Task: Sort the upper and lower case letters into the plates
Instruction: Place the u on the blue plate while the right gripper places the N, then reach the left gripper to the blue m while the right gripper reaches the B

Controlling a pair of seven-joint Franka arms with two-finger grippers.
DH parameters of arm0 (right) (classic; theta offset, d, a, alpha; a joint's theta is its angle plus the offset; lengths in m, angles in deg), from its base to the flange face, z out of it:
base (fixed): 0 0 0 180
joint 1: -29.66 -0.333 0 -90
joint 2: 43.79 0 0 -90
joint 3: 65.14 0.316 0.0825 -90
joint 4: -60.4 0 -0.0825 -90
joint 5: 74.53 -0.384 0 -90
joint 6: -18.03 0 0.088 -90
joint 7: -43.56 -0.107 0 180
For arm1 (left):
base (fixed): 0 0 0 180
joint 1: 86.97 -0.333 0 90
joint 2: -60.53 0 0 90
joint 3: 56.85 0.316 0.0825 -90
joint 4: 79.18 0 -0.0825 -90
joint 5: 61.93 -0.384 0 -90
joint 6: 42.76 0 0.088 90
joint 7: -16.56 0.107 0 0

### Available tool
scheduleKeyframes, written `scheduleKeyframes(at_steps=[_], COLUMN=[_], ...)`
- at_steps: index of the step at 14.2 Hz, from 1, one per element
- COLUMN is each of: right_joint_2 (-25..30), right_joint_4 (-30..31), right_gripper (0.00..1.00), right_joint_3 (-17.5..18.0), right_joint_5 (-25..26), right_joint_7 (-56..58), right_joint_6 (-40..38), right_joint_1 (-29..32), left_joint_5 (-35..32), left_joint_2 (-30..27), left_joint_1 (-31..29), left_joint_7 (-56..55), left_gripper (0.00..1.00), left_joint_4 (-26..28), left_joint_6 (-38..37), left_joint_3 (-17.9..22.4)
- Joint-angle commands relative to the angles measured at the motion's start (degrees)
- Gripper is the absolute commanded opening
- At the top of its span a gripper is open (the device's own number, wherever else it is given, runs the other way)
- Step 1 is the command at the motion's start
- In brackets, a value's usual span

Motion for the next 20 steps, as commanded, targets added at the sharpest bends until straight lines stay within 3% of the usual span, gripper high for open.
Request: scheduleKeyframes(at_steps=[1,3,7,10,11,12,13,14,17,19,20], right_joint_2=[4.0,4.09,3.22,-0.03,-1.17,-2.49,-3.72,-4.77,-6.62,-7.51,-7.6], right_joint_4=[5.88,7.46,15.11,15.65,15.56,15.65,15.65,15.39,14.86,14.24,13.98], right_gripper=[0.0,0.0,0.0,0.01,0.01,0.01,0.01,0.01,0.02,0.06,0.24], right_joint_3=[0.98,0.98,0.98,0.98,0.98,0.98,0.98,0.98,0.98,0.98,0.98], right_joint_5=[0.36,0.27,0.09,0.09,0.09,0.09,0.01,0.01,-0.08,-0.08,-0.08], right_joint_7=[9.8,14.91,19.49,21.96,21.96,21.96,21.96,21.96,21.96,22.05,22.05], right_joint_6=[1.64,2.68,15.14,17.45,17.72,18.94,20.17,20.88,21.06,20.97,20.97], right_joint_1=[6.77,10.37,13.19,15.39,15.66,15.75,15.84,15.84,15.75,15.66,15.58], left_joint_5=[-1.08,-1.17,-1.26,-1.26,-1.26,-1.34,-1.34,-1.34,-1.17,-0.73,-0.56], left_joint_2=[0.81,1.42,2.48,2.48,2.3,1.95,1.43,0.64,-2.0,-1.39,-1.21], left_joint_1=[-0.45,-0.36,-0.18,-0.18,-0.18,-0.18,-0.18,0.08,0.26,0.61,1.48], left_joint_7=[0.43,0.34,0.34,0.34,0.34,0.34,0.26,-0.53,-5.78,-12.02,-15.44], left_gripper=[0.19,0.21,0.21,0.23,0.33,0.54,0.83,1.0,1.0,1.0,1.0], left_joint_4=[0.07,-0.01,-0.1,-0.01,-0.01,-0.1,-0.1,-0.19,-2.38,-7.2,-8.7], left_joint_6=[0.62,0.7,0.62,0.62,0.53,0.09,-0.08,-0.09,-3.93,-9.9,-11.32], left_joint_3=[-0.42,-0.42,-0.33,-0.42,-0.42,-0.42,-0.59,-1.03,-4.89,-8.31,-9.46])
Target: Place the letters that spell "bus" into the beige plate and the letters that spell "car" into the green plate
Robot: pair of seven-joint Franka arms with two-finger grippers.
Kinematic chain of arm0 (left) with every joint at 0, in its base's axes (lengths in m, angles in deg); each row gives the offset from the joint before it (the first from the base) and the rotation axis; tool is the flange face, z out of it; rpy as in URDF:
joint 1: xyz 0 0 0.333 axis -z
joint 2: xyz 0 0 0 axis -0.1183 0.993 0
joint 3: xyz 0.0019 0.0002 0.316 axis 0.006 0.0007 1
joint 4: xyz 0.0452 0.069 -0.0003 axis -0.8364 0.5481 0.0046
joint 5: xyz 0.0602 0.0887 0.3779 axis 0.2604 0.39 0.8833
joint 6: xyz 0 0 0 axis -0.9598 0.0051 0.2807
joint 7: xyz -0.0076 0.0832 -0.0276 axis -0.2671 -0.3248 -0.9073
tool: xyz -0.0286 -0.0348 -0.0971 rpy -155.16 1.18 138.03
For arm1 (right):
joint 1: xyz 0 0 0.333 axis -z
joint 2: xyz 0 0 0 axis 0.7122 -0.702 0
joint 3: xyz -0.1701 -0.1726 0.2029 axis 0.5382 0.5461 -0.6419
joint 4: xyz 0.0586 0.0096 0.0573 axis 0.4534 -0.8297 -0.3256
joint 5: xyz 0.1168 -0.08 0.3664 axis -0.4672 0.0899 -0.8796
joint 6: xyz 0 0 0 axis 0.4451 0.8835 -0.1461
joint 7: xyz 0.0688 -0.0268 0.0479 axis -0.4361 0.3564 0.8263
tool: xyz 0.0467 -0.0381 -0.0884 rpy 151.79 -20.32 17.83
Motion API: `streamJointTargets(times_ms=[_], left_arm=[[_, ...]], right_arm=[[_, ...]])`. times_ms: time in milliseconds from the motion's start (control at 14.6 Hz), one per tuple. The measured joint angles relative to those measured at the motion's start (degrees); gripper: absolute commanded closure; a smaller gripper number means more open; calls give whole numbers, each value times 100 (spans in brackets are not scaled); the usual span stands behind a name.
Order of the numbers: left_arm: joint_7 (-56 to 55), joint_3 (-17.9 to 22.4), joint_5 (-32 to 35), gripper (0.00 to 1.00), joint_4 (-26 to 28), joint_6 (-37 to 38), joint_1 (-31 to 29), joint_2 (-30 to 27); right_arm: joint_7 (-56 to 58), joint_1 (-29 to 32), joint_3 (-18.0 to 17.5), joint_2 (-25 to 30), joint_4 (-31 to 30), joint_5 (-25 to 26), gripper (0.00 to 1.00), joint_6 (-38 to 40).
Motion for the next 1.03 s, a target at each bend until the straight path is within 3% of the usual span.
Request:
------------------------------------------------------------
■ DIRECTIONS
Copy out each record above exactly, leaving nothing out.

■ PROBLEM SOLUTION
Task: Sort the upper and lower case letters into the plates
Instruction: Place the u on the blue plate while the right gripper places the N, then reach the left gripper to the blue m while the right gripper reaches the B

Controlling a pair of seven-joint Franka arms with two-finger grippers.
DH parameters of arm0 (right) (classic; theta offset, d, a, alpha; a joint's theta is its angle plus the offset; lengths in m, angles in deg), from its base to the flange face, z out of it:
base (fixed): 0 0 0 180
joint 1: -29.66 -0.333 0 -90
joint 2: 43.79 0 0 -90
joint 3: 65.14 0.316 0.0825 -90
joint 4: -60.4 0 -0.0825 -90
joint 5: 74.53 -0.384 0 -90
joint 6: -18.03 0 0.088 -90
joint 7: -43.56 -0.107 0 180
For arm1 (left):
base (fixed): 0 0 0 180
joint 1: 86.97 -0.333 0 90
joint 2: -60.53 0 0 90
joint 3: 56.85 0.316 0.0825 -90
joint 4: 79.18 0 -0.0825 -90
joint 5: 61.93 -0.384 0 -90
joint 6: 42.76 0 0.088 90
joint 7: -16.56 0.107 0 0

### Available tool
scheduleKeyframes, written `scheduleKeyframes(at_steps=[_], COLUMN=[_], ...)`
- at_steps: index of the step at 14.2 Hz, from 1, one per element
- COLUMN is each of: right_joint_2 (-25..30), right_joint_4 (-30..31), right_gripper (0.00..1.00), right_joint_3 (-17.5..18.0), right_joint_5 (-25..26), right_joint_7 (-56..58), right_joint_6 (-40..38), right_joint_1 (-29..32), left_joint_5 (-35..32), left_joint_2 (-30..27), left_joint_1 (-31..29), left_joint_7 (-56..55), left_gripper (0.00..1.00), left_joint_4 (-26..28), left_joint_6 (-38..37), left_joint_3 (-17.9..22.4)
- Joint-angle commands relative to the angles measured at the motion's start (degrees)
- Gripper is the absolute commanded opening
- At the top of its span a gripper is open (the device's own number, wherever else it is given, runs the other way)
- Step 1 is the command at the motion's start
- In brackets, a value's usual span

Motion for the next 20 steps, as commanded, targets added at the sharpest bends until straight lines stay within 3% of the usual span, gripper high for open.
Request: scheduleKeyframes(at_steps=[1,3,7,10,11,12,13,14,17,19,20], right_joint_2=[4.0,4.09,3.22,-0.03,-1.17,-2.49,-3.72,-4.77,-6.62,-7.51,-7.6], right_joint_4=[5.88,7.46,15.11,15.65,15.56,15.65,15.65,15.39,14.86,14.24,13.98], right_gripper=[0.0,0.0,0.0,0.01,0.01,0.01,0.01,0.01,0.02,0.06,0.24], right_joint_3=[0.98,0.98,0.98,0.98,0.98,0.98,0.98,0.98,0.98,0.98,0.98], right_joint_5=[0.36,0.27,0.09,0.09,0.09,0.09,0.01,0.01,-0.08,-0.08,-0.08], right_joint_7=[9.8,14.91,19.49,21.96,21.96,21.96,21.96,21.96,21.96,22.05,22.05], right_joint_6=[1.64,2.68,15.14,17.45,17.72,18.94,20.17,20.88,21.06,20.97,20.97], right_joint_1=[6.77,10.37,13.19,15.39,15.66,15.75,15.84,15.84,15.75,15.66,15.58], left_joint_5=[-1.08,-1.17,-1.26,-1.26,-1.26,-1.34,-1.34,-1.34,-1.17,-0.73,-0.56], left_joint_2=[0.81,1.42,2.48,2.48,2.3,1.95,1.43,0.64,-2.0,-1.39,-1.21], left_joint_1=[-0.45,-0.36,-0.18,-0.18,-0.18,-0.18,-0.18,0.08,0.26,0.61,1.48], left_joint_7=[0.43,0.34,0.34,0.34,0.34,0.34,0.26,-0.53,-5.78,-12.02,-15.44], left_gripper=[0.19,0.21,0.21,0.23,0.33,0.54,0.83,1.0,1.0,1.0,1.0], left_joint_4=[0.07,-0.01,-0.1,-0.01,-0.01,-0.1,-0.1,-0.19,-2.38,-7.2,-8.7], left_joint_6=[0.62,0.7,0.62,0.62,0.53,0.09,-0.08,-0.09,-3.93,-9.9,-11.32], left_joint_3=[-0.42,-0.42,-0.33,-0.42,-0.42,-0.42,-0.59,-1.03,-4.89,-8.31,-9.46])
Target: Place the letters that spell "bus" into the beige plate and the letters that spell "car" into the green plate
Robot: pair of seven-joint Franka arms with two-finger grippers.
Kinematic chain of arm0 (left) with every joint at 0, in its base's axes (lengths in m, angles in deg); each row gives the offset from the joint before it (the first from the base) and the rotation axis; tool is the flange face, z out of it; rpy as in URDF:
joint 1: xyz 0 0 0.333 axis -z
joint 2: xyz 0 0 0 axis -0.1183 0.993 0
joint 3: xyz 0.0019 0.0002 0.316 axis 0.006 0.0007 1
joint 4: xyz 0.0452 0.069 -0.0003 axis -0.8364 0.5481 0.0046
joint 5: xyz 0.0602 0.0887 0.3779 axis 0.2604 0.39 0.8833
joint 6: xyz 0 0 0 axis -0.9598 0.0051 0.2807
joint 7: xyz -0.0076 0.0832 -0.0276 axis -0.2671 -0.3248 -0.9073
tool: xyz -0.0286 -0.0348 -0.0971 rpy -155.16 1.18 138.03
For arm1 (right):
joint 1: xyz 0 0 0.333 axis -z
joint 2: xyz 0 0 0 axis 0.7122 -0.702 0
joint 3: xyz -0.1701 -0.1726 0.2029 axis 0.5382 0.5461 -0.6419
joint 4: xyz 0.0586 0.0096 0.0573 axis 0.4534 -0.8297 -0.3256
joint 5: xyz 0.1168 -0.08 0.3664 axis -0.4672 0.0899 -0.8796
joint 6: xyz 0 0 0 axis 0.4451 0.8835 -0.1461
joint 7: xyz 0.0688 -0.0268 0.0479 axis -0.4361 0.3564 0.8263
tool: xyz 0.0467 -0.0381 -0.0884 rpy 151.79 -20.32 17.83
Motion API: `streamJointTargets(times_ms=[_], left_arm=[[_, ...]], right_arm=[[_, ...]])`. times_ms: time in milliseconds from the motion's start (control at 14.6 Hz), one per tuple. The measured joint angles relative to those measured at the motion's start (degrees); gripper: absolute commanded closure; a smaller gripper number means more open; calls give whole numbers, each value times 100 (spans in brackets are not scaled); the usual span stands behind a name.
Order of the numbers: left_arm: joint_7 (-56 to 55), joint_3 (-17.9 to 22.4), joint_5 (-32 to 35), gripper (0.00 to 1.00), joint_4 (-26 to 28), joint_6 (-37 to 38), joint_1 (-31 to 29), joint_2 (-30 to 27); right_arm: joint_7 (-56 to 58), joint_1 (-29 to 32), joint_3 (-18.0 to 17.5), joint_2 (-25 to 30), joint_4 (-31 to 30), joint_5 (-25 to 26), gripper (0.00 to 1.00), joint_6 (-38 to 40).
Motion for the next 1.03 s, a target at each bend until the straight path is within 3% of the usual span.
Request:

The exercise closes with this answer.